# TASK DETAILS:
For the records below, report how many lines include the word "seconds". Only the number should appear.

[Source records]
= = =

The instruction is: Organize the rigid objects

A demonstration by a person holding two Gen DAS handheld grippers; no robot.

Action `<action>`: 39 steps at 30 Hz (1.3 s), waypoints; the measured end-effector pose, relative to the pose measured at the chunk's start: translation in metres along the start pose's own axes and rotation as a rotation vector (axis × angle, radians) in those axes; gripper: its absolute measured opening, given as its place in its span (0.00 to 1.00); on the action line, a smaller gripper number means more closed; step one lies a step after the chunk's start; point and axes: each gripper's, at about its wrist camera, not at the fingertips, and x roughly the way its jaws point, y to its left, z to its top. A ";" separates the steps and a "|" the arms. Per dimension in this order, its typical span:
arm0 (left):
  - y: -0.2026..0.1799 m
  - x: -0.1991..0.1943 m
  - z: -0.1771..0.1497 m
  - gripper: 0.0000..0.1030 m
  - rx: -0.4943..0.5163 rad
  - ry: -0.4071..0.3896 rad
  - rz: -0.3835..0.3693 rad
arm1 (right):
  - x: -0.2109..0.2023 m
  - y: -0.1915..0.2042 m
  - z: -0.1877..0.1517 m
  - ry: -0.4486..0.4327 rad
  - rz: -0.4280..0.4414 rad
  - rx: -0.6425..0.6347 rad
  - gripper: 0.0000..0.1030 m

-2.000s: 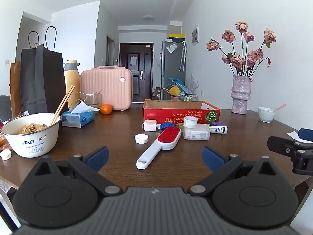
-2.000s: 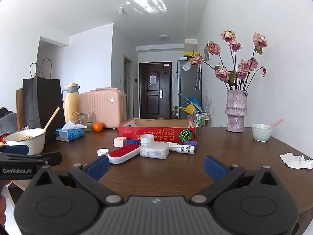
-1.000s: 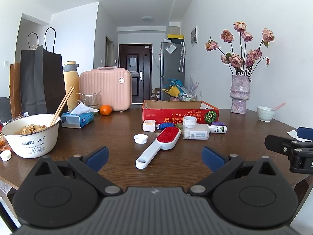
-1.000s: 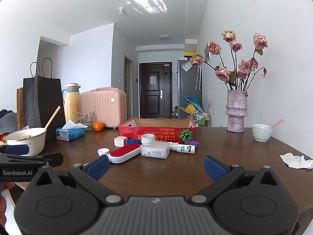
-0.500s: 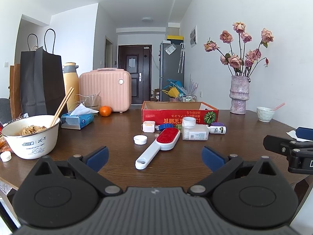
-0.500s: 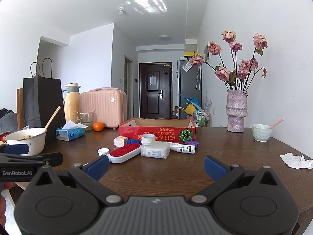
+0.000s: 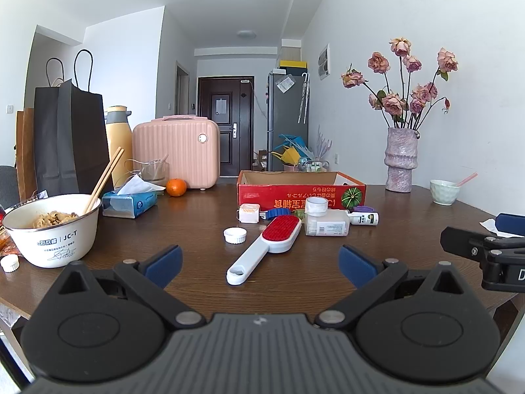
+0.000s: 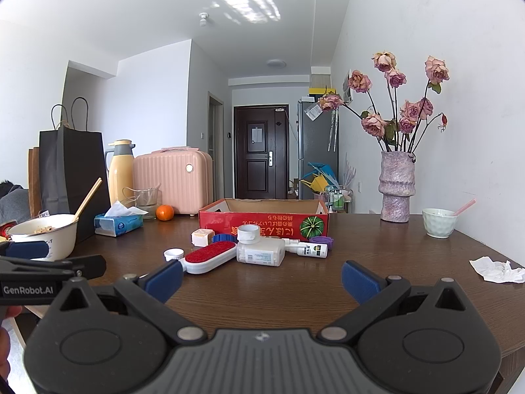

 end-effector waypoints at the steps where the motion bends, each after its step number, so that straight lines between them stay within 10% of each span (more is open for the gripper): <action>1: 0.000 0.000 0.000 1.00 0.000 0.000 0.000 | 0.000 0.000 0.000 0.000 0.000 0.000 1.00; 39: -0.001 -0.001 0.000 1.00 0.002 -0.003 0.000 | 0.002 -0.002 -0.001 0.002 0.001 -0.001 1.00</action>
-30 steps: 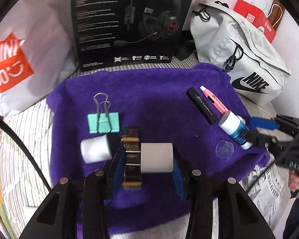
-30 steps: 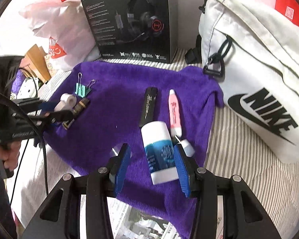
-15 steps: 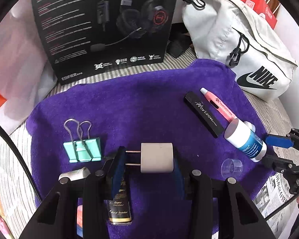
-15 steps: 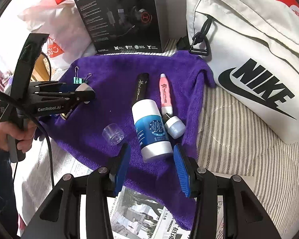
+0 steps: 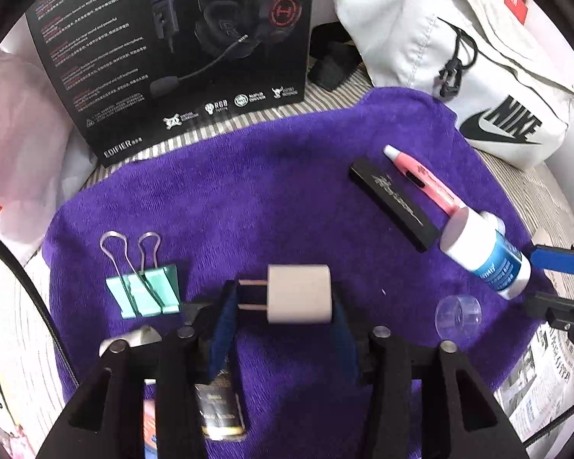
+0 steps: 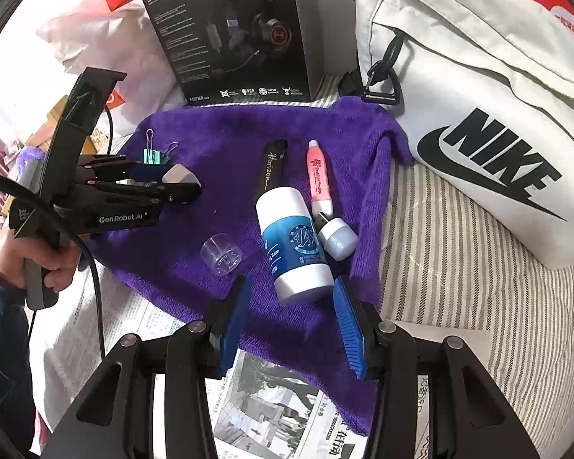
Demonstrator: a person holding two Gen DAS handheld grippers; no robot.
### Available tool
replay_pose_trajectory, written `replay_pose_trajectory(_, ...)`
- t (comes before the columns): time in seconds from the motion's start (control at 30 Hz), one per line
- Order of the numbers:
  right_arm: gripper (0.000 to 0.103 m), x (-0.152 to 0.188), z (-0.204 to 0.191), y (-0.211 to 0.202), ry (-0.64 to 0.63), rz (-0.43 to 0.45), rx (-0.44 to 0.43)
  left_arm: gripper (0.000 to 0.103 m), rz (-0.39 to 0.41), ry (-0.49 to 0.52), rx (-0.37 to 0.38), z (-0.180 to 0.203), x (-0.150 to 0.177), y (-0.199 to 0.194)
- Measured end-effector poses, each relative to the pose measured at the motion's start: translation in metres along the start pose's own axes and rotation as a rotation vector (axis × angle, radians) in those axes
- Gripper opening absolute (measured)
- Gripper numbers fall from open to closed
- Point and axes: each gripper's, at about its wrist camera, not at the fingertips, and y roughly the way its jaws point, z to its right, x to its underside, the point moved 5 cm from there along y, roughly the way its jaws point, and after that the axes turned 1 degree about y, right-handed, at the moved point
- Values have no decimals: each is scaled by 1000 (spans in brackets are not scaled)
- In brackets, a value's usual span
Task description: Organize rigid objects
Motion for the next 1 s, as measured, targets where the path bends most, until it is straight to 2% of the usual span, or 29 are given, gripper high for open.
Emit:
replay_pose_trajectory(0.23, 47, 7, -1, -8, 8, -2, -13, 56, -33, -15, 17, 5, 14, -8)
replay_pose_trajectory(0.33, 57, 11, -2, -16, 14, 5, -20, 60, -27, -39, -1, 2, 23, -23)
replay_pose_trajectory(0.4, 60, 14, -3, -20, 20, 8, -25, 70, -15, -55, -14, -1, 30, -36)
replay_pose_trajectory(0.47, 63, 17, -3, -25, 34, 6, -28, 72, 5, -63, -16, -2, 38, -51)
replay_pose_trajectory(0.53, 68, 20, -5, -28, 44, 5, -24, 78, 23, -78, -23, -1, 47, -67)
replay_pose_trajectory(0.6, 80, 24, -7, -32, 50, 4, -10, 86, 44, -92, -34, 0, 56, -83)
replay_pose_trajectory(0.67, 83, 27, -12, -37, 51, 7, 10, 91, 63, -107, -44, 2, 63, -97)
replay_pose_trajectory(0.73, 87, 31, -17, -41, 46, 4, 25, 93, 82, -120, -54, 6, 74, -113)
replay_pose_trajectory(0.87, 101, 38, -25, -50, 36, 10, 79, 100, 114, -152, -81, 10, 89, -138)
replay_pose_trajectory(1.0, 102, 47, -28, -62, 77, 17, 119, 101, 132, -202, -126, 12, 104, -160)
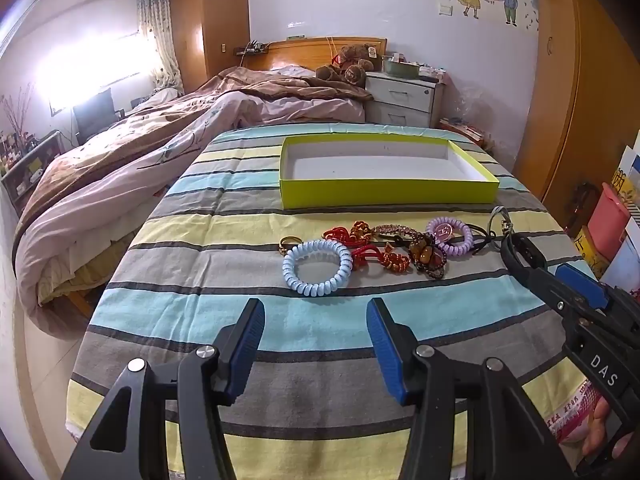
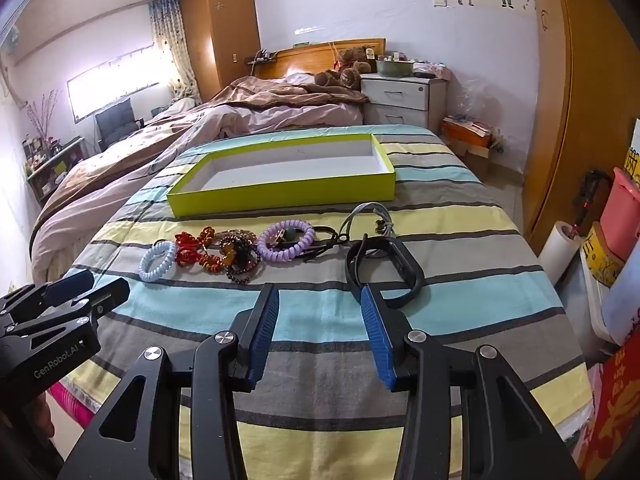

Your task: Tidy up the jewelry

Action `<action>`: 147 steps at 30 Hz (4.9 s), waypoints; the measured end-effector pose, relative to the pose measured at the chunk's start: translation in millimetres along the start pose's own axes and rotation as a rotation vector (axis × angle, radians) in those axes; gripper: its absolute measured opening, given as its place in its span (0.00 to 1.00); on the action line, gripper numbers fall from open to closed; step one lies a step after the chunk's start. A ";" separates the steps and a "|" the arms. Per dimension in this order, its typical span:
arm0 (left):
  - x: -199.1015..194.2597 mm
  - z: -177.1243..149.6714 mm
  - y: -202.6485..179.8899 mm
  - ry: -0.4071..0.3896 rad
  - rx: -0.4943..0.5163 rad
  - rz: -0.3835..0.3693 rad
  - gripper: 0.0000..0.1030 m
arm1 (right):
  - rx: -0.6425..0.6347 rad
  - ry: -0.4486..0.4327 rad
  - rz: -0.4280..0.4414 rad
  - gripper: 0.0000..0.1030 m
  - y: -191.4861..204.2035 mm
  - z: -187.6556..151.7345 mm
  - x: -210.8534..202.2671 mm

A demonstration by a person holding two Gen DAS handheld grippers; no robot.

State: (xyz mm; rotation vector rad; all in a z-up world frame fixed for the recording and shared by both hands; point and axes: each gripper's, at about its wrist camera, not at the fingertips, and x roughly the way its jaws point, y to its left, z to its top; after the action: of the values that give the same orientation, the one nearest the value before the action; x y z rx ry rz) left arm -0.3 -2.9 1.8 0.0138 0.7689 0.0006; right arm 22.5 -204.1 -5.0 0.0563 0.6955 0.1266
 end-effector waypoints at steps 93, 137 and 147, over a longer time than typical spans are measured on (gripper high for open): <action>21.8 11.6 18.8 0.080 -0.017 -0.081 0.51 | 0.062 -0.016 0.023 0.43 -33.6 13.3 7.4; 88.3 42.1 44.5 0.218 -0.057 -0.104 0.51 | -0.069 0.211 0.011 0.16 -66.0 33.7 78.4; 89.0 43.9 52.1 0.207 -0.058 -0.089 0.11 | -0.031 0.197 0.009 0.12 -72.7 33.6 73.0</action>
State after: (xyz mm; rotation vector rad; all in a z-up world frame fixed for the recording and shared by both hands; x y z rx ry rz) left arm 94.4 49.2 -27.9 -0.0770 0.9754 -0.0613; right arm 106.7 -266.6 -32.4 0.0173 0.8902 0.1534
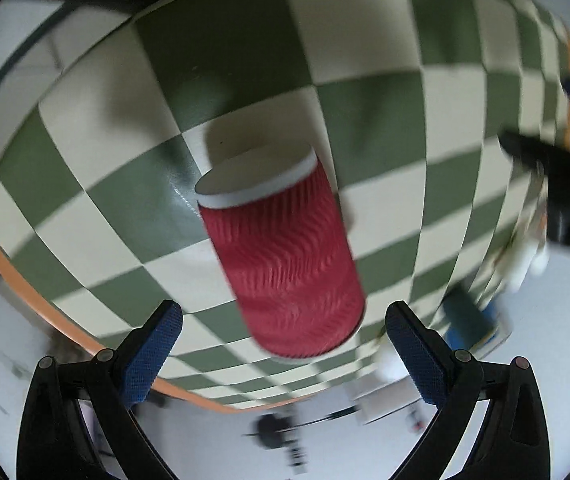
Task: Flip cup upside down
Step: 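Reach the right tool to the red cup and grasp its body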
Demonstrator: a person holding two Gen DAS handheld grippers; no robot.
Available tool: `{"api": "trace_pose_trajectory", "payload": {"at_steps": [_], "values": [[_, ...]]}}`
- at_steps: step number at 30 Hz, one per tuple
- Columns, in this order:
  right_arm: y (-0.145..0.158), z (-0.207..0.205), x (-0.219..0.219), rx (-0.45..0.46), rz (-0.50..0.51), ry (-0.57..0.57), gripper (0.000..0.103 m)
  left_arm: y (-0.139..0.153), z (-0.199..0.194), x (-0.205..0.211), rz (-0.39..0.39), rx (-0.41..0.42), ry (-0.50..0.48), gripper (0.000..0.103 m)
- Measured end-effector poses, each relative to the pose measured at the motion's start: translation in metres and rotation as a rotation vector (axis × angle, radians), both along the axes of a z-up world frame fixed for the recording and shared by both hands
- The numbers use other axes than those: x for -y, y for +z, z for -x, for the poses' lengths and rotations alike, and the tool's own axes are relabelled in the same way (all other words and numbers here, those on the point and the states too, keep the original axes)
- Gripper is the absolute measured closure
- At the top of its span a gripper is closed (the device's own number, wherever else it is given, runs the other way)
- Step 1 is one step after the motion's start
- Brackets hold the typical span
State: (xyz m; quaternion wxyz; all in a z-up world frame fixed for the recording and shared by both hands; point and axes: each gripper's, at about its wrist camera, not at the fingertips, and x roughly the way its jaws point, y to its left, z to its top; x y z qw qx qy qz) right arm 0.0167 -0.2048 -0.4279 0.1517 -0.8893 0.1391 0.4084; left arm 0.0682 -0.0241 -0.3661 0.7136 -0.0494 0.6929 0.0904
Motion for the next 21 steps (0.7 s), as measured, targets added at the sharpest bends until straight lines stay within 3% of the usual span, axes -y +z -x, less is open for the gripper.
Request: {"api": "trace_pose_trajectory", "payload": {"at_steps": [4, 7, 11, 21], "values": [[-0.016, -0.009, 0.006, -0.004, 0.062, 0.137, 0.0, -0.007, 0.002, -0.008, 0.006, -0.007, 0.039, 0.003], [-0.026, -0.02, 0.005, -0.009, 0.082, 0.171, 0.002, -0.012, 0.003, -0.014, 0.012, -0.012, 0.059, 0.003], [-0.038, -0.026, 0.003, -0.021, 0.096, 0.169, 0.003, -0.017, 0.0, -0.016, 0.015, -0.015, 0.058, 0.003], [-0.056, -0.032, -0.008, -0.033, 0.067, 0.097, 0.021, -0.016, -0.012, -0.005, 0.001, -0.013, -0.004, 0.003]]}}
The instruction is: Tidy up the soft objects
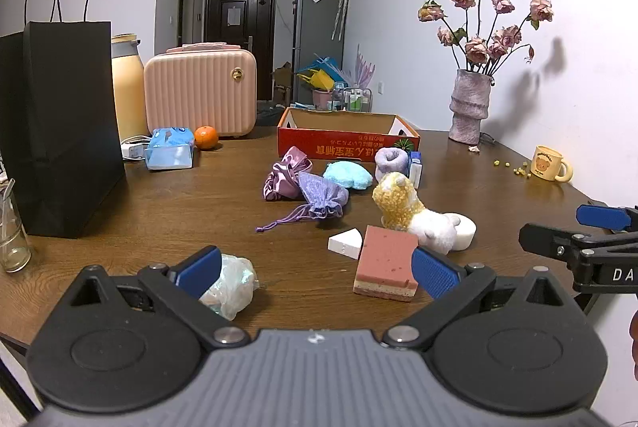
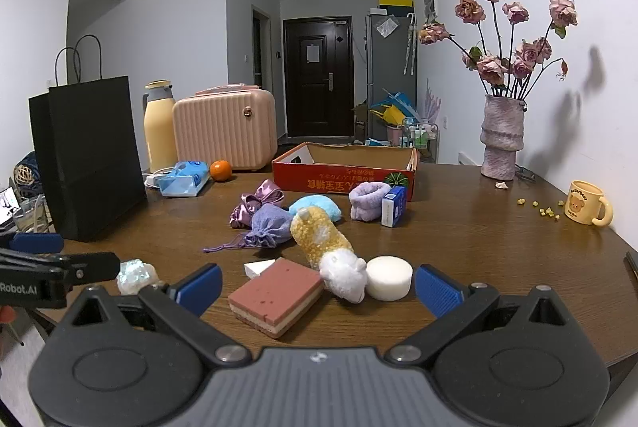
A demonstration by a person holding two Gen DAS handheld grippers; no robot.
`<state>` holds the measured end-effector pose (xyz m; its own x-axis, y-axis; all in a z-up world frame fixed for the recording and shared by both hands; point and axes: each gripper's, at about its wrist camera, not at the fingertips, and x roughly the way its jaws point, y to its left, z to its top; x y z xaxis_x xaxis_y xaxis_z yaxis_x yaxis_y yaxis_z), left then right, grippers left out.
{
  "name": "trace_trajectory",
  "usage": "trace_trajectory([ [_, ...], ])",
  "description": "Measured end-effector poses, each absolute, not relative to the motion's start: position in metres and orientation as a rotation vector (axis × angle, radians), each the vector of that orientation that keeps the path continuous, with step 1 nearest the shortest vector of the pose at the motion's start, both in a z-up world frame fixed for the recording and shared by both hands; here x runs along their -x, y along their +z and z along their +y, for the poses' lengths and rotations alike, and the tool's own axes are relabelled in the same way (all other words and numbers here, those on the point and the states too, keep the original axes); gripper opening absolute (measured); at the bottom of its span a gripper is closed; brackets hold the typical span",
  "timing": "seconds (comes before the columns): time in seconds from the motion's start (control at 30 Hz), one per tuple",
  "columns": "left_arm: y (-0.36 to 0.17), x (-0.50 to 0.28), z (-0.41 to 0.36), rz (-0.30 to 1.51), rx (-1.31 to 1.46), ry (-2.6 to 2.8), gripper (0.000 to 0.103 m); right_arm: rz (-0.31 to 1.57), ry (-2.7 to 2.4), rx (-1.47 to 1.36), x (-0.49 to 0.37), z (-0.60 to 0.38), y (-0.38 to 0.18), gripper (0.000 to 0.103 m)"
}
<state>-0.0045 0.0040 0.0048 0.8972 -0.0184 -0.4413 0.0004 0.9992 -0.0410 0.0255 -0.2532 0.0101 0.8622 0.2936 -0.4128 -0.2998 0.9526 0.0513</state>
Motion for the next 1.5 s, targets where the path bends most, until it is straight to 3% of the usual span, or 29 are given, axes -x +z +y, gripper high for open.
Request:
trace_trajectory([
  [1.5, 0.0005, 0.0020, 0.0064, 0.465, 0.045, 0.001, 0.103, 0.449, 0.321, 0.035, -0.0272, -0.2453, 0.0030, 0.103],
])
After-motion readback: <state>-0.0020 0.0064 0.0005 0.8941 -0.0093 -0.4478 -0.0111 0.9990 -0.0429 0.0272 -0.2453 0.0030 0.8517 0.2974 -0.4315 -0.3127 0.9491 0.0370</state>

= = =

# TASK RESPONSE:
2